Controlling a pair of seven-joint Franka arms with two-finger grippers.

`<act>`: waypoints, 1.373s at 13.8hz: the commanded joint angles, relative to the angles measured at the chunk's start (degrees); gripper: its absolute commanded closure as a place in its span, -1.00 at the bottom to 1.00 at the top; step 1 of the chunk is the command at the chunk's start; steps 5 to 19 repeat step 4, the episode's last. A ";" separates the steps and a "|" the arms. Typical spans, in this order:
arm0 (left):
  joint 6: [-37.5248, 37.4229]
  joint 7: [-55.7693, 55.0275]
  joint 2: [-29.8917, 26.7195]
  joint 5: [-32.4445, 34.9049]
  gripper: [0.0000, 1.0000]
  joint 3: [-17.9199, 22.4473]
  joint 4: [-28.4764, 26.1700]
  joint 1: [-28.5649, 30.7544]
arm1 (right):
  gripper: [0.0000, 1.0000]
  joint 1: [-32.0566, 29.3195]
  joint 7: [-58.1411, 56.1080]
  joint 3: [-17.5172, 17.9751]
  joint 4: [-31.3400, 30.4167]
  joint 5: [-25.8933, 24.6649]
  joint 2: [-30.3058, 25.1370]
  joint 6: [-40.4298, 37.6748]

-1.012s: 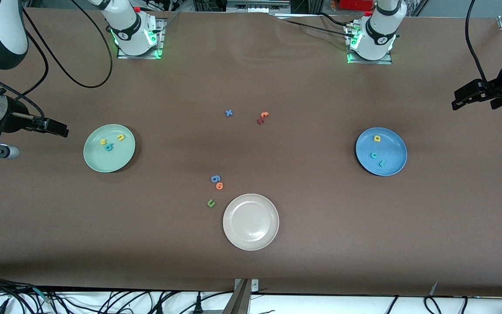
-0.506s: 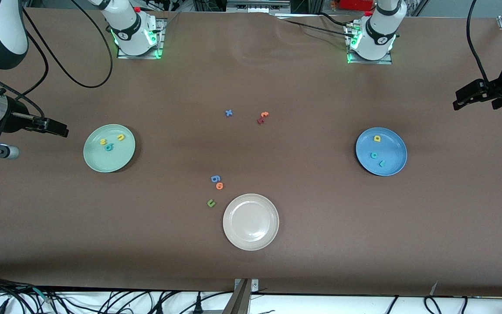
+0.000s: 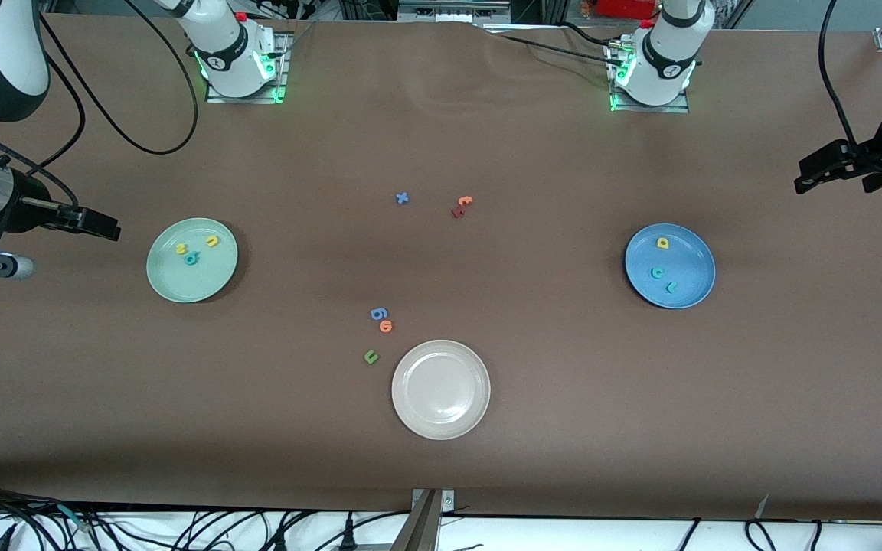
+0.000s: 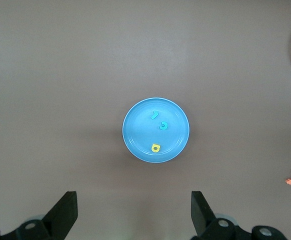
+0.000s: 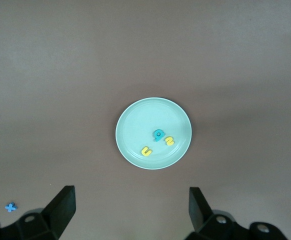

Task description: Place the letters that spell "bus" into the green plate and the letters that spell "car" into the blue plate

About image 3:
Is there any blue plate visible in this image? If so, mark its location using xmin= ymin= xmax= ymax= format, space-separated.
xmin=624 ymin=223 xmax=717 ymax=310

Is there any silver metal bracket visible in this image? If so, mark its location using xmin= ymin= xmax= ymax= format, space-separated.
xmin=410 ymin=488 xmax=456 ymax=512

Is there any long black right arm cable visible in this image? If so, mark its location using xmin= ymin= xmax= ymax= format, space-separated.
xmin=37 ymin=0 xmax=200 ymax=155

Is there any red box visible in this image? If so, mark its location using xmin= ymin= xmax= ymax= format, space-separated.
xmin=594 ymin=0 xmax=660 ymax=20

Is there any grey metal frame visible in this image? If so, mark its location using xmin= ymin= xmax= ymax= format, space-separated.
xmin=397 ymin=0 xmax=512 ymax=24

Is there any beige plate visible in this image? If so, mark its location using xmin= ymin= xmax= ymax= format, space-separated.
xmin=390 ymin=339 xmax=492 ymax=441

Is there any teal cable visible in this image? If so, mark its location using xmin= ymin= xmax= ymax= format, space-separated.
xmin=57 ymin=504 xmax=93 ymax=533

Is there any black cable on table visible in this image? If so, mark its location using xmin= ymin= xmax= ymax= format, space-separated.
xmin=560 ymin=21 xmax=619 ymax=47
xmin=485 ymin=32 xmax=624 ymax=70

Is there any brown table cover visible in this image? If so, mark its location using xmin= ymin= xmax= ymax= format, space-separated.
xmin=0 ymin=11 xmax=882 ymax=523

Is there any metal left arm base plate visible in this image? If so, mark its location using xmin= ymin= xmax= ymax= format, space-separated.
xmin=607 ymin=40 xmax=691 ymax=114

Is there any aluminium profile beam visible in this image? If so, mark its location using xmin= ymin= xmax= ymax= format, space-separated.
xmin=389 ymin=490 xmax=443 ymax=551

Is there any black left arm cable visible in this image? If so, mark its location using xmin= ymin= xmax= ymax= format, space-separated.
xmin=818 ymin=0 xmax=859 ymax=146

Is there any looped black cable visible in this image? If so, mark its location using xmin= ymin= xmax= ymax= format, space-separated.
xmin=743 ymin=519 xmax=779 ymax=551

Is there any green plate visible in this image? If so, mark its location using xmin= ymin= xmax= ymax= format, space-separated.
xmin=145 ymin=217 xmax=240 ymax=304

Task directions: From the line with "Is there any aluminium" to the final line of the data above, please reproduce every line exactly and add nothing.

Answer to the exercise:
Is there any aluminium profile beam visible in this image? If so, mark its location using xmin= ymin= xmax= ymax= format, space-separated.
xmin=389 ymin=490 xmax=443 ymax=551

Is there any black left arm cable visible in this image? If so, mark its location using xmin= ymin= xmax= ymax= format, space-separated.
xmin=818 ymin=0 xmax=859 ymax=146

Is there any looped black cable visible in this image? If so, mark its location using xmin= ymin= xmax= ymax= format, space-separated.
xmin=743 ymin=519 xmax=779 ymax=551

Is there any green plate visible in this image? If so, mark its location using xmin= ymin= xmax= ymax= format, space-separated.
xmin=145 ymin=217 xmax=240 ymax=304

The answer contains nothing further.